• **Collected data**
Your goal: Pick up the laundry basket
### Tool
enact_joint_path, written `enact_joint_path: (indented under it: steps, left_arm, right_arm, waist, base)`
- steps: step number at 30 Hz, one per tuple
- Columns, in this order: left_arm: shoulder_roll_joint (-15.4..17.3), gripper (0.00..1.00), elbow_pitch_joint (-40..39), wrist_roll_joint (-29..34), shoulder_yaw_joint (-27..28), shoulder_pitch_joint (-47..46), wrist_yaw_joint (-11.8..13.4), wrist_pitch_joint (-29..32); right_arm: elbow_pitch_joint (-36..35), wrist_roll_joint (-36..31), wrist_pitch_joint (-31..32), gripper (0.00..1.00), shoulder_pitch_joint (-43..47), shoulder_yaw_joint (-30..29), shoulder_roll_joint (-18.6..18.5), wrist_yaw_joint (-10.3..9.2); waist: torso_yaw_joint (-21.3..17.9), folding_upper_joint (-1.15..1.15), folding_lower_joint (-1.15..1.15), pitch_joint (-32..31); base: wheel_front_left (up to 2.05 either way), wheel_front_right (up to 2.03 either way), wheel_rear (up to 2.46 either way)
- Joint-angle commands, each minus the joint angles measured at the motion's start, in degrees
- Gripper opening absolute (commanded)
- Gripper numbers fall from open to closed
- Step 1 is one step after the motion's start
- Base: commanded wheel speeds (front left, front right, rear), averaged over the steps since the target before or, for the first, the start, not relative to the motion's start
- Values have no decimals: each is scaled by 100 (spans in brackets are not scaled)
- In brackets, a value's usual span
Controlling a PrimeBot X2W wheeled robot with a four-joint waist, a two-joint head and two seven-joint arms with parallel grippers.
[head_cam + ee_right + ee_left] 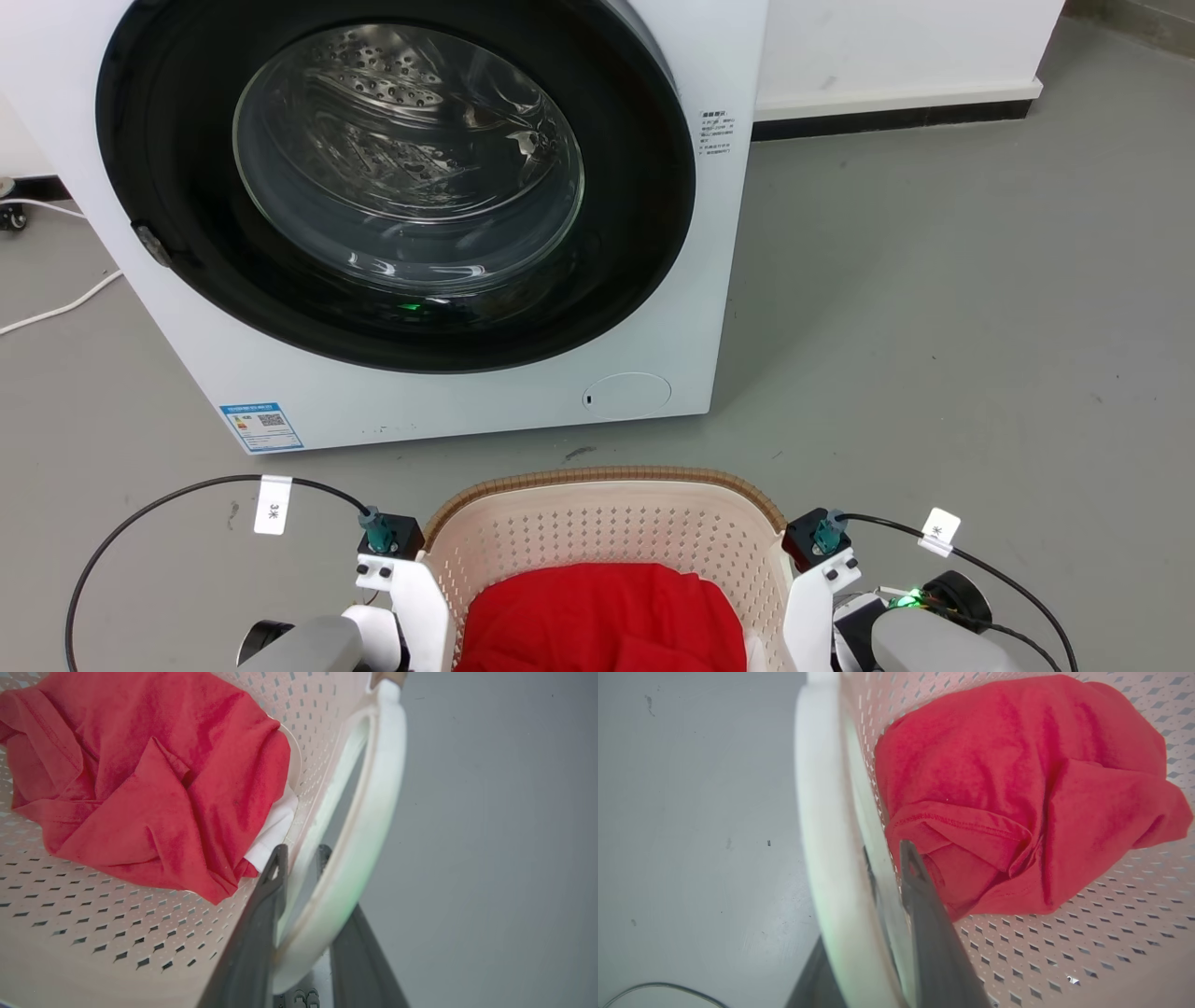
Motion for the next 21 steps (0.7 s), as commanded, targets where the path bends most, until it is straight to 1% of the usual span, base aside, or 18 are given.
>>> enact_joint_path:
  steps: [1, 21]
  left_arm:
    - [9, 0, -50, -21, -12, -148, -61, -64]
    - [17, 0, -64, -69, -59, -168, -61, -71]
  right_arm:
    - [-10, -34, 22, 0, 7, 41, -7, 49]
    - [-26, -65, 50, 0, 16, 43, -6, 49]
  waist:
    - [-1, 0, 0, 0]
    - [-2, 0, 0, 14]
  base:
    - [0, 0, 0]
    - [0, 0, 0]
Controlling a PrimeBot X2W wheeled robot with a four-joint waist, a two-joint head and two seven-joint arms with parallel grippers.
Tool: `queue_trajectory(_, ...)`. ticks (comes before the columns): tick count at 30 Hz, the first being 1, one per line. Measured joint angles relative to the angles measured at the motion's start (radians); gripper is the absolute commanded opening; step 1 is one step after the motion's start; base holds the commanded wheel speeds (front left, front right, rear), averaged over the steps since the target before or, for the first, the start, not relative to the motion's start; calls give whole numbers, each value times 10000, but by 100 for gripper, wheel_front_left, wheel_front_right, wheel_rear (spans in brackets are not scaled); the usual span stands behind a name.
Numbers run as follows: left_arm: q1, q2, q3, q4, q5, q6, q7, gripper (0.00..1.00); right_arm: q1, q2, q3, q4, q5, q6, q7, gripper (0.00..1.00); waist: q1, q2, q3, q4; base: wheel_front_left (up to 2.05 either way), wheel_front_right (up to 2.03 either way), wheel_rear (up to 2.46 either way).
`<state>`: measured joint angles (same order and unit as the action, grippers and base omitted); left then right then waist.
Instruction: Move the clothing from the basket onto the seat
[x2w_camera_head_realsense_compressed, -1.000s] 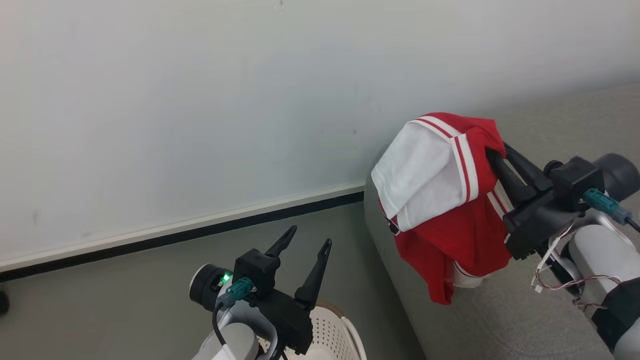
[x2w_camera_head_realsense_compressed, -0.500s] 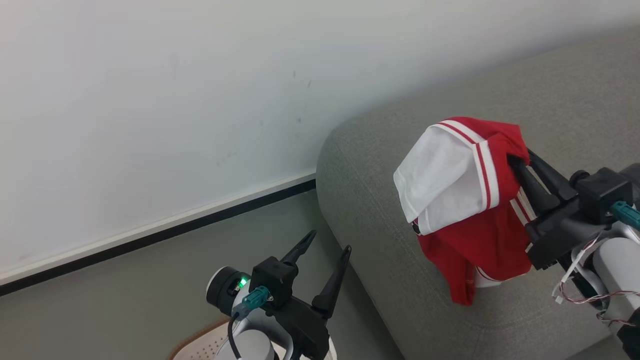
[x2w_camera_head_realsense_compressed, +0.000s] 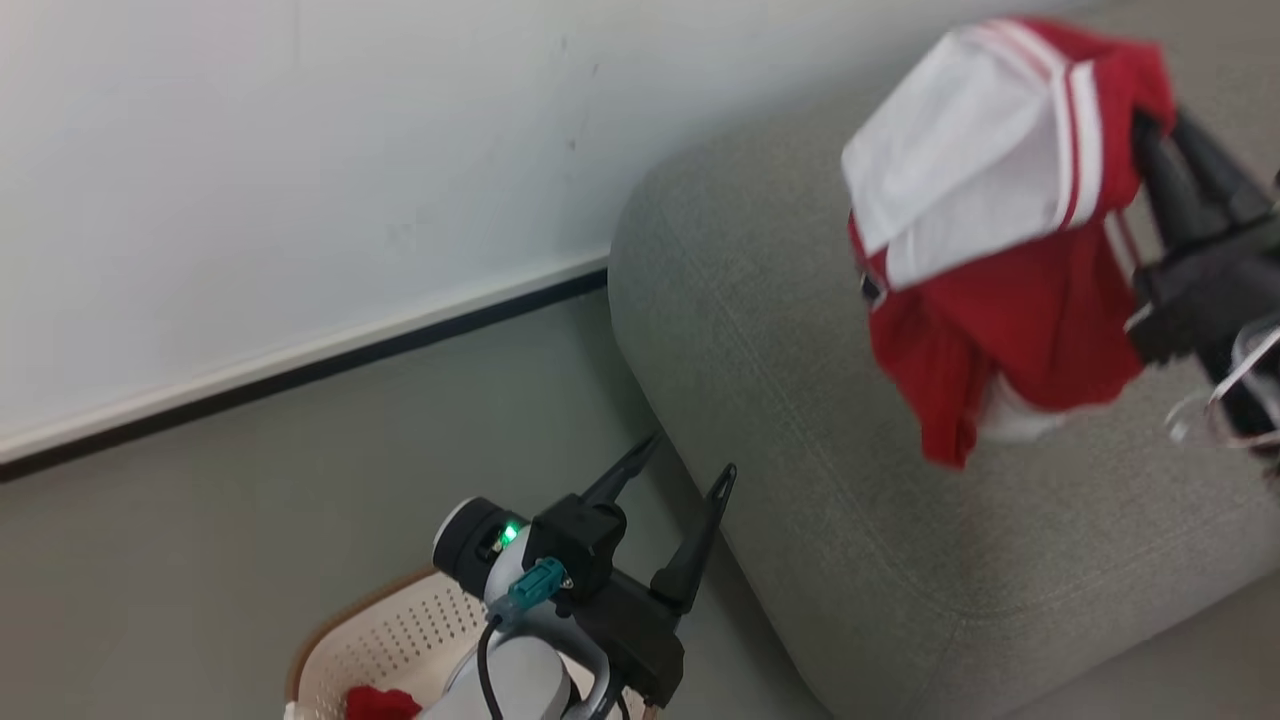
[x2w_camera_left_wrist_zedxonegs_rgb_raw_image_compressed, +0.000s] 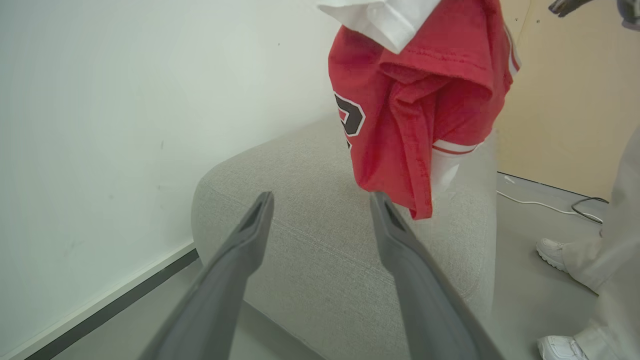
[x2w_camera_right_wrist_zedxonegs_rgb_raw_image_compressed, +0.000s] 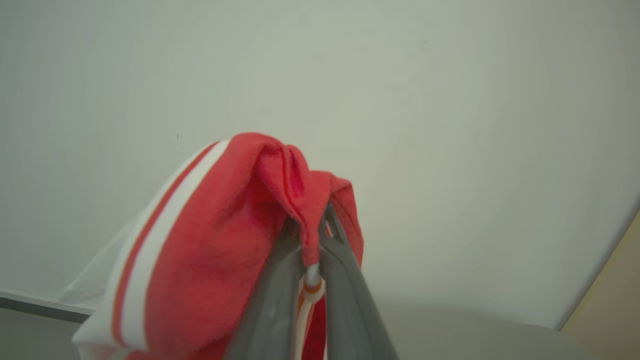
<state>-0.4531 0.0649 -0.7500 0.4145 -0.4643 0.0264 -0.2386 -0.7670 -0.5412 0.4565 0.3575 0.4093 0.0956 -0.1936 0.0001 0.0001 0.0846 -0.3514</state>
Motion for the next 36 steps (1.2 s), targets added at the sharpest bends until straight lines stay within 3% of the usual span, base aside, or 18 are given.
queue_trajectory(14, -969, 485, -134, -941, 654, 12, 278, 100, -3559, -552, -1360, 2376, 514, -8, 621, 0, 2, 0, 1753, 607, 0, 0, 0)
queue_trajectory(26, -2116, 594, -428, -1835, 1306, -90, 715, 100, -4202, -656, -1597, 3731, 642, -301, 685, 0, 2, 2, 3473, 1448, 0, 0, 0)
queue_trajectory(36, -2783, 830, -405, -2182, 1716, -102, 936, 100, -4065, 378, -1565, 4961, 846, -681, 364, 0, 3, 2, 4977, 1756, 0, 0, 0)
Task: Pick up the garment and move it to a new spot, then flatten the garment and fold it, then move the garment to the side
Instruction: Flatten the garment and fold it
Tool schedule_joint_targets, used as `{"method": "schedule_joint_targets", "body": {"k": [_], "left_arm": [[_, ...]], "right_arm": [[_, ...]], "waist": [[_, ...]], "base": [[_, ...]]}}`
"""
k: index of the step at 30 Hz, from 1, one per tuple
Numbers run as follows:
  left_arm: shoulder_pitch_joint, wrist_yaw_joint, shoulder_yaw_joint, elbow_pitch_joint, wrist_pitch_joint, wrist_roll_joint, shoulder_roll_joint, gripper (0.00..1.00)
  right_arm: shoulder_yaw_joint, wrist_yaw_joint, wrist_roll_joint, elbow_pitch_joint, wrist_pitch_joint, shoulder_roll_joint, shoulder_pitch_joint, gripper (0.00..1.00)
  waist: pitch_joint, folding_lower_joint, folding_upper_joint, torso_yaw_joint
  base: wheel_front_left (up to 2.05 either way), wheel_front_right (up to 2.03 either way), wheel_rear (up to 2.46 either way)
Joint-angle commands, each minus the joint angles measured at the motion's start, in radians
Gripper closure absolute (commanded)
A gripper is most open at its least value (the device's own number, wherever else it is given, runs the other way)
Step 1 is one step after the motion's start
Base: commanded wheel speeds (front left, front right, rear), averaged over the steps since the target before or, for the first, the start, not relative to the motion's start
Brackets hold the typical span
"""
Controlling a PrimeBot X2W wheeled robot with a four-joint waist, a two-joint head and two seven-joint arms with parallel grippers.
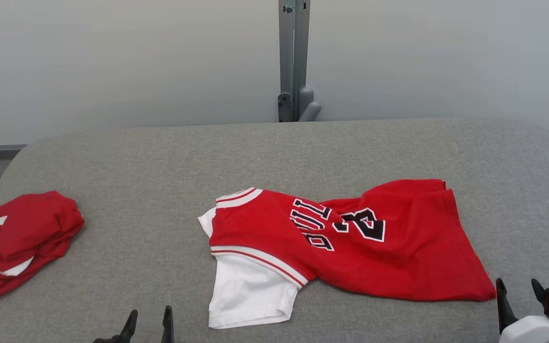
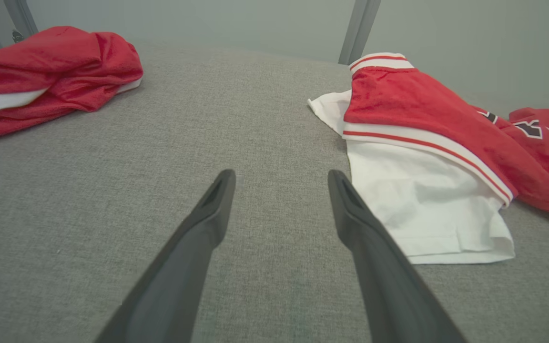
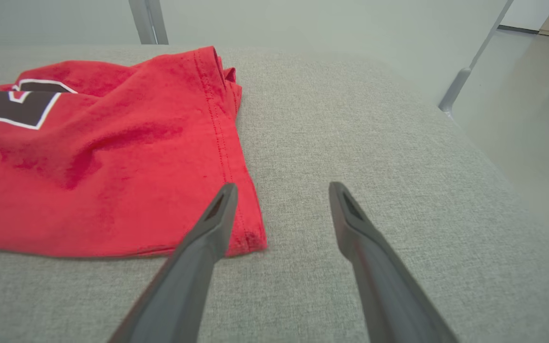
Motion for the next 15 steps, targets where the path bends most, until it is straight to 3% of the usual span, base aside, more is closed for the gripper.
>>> {"method": "schedule_joint_targets", "body": {"k": [1, 15], "left_arm": [[0.015, 0.004, 0.013, -0.003, 0.0, 0.01, 0.004, 0.0], [0.035, -0.002, 0.056, -0.042, 0.0, 0.057, 0.004, 0.0]], "right_arm": [[-0.023, -0.001, -0.012, -0.019, -0.003, 0.01, 0.025, 0.0], [-0.05, -0.001, -0.03, -0.192, -0.003, 0.084, 0.058, 0.0]], "waist": [[-0.015, 0.0, 0.0, -0.003], [-0.066, 0.0, 0.0, -0.005]], "base": [[0.0, 0.0, 0.0], [0.0, 0.0, 0.0]]}}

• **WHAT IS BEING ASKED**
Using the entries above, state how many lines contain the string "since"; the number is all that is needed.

• **EXPECTED ANSWER**
3